Interior of wooden synagogue in Kulashi, Georgia, not in use today; no Jews left in Kulashi. Photo: Center for Jewish Art.
This year researchers also visited Georgia which also has an ancient history. According to tradition, in 1998 the Jewish community will celebrate 2,600 years of residence in Georgia. Massive emigration has almost entirely depleted this community, which at one time numbered over 100,000 Jews, and synagogues and ritual objects are in danger of disappearing. Today there are an estimated 6,000 Jews in Georgia. Researchers were fortunate to have been able to document 14 synagogues during this expedition. They were also able to view, photograph, and document several different collections of ritual objects and cemeteries. Among the ritual objects were many Torah cases, Torah finials and some pointers. It was of particular interest to note that each region has its specific style of form and design of ritual objects.
The Center's second visit to Azerbaijan revealed a dying community of Jews who call themselves Gerim, in the remote village of Privolnoe near the mountains of Iran. Although researchers were able to document two synagogues, most ritual objects had already disappeared. It was fortunate that researchers during this expedition were accompanied by a video photographer who was able to record on film the remaining members of this community and their traditions.

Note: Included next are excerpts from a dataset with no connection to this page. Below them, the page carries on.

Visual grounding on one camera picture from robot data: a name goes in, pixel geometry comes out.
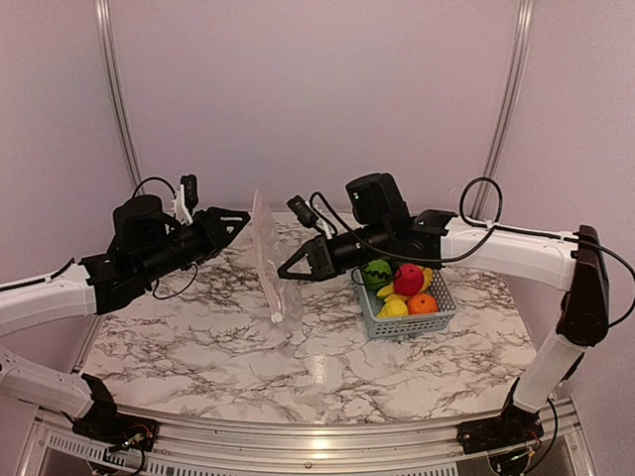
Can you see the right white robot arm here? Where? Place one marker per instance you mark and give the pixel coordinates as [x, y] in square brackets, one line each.
[570, 262]

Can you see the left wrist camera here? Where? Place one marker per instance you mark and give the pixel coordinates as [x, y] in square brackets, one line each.
[186, 199]

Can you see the grey plastic basket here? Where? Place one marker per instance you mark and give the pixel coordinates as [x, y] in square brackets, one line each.
[405, 325]

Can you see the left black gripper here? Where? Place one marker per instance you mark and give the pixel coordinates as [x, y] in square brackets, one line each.
[209, 219]

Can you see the clear zip top bag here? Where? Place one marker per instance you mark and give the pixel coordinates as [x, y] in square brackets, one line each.
[283, 296]

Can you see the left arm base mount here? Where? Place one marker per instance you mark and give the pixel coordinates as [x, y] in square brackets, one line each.
[117, 430]

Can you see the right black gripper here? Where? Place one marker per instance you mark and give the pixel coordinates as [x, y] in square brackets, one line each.
[321, 259]

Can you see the aluminium frame post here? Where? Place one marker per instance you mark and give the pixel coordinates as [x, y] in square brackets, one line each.
[108, 50]
[512, 86]

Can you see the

During the Center's second expedition to Romania, researchers traveled to the historic areas of Transylvania, Maramures, and Walachia, where they documented synagogues, ritual objects, Torah arks, and tombstones. Many of the synagogues documented this year were immense, Moorish style synagogues built at the end of the 19th century and beginning of the 20th century by Neolog (Reform) communities.
This year's expedition to the Ukraine set out to further explore the region of Galicia, which the Center has visited on previous expeditions, and that of Volyn in NW Ukraine. This expedition produced two surprising finds. The first is a wooden synagogue in Skhodnitsa, Galicia, probably the only remaining wooden synagogue in the Ukraine. The second important find is a cemetery located in the town of Kreminitz, which includes 120 tombstones from the 16th to 18th centuries.

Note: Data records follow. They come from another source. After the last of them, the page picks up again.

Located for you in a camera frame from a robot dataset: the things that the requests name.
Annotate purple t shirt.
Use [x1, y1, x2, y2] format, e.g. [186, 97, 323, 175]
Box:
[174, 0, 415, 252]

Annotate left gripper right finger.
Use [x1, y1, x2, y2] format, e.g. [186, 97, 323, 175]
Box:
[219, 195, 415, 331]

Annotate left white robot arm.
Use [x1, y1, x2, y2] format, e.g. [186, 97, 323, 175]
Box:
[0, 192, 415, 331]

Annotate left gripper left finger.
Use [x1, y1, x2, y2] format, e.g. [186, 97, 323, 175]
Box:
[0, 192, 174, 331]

Documenting Synagogues in Germany
In 1994 the Center for Jewish Art initiated a pilot project in conjunction with the Institut fúr Baugeschichte of Braunschweig University, to document all extant synagogues built before 1933 in the German state of Lower Saxony. The project has been successfully completed with the documentation of 40 synagogues, ritual baths and cemetery chapels using the most innovative recording technologies. As a result of the success of this project, the Center is now beginning a similar project to document synagogues, ritual baths and cemetery halls in eastern Germany. With the aid of archival research, approximately 90 of these buildings in eastern Germany have been located to date. While in 1933 these were still functioning synagogues, today they are in private hands and some are in danger of being totally destroyed due to a tremendous building boom. We expect to find at least another 50 synagogue buildings in this region. The second stage of this documentation project will begin in the state of Sachsen-Anhalt with the assistance of researchers and architects from Braunschweig University.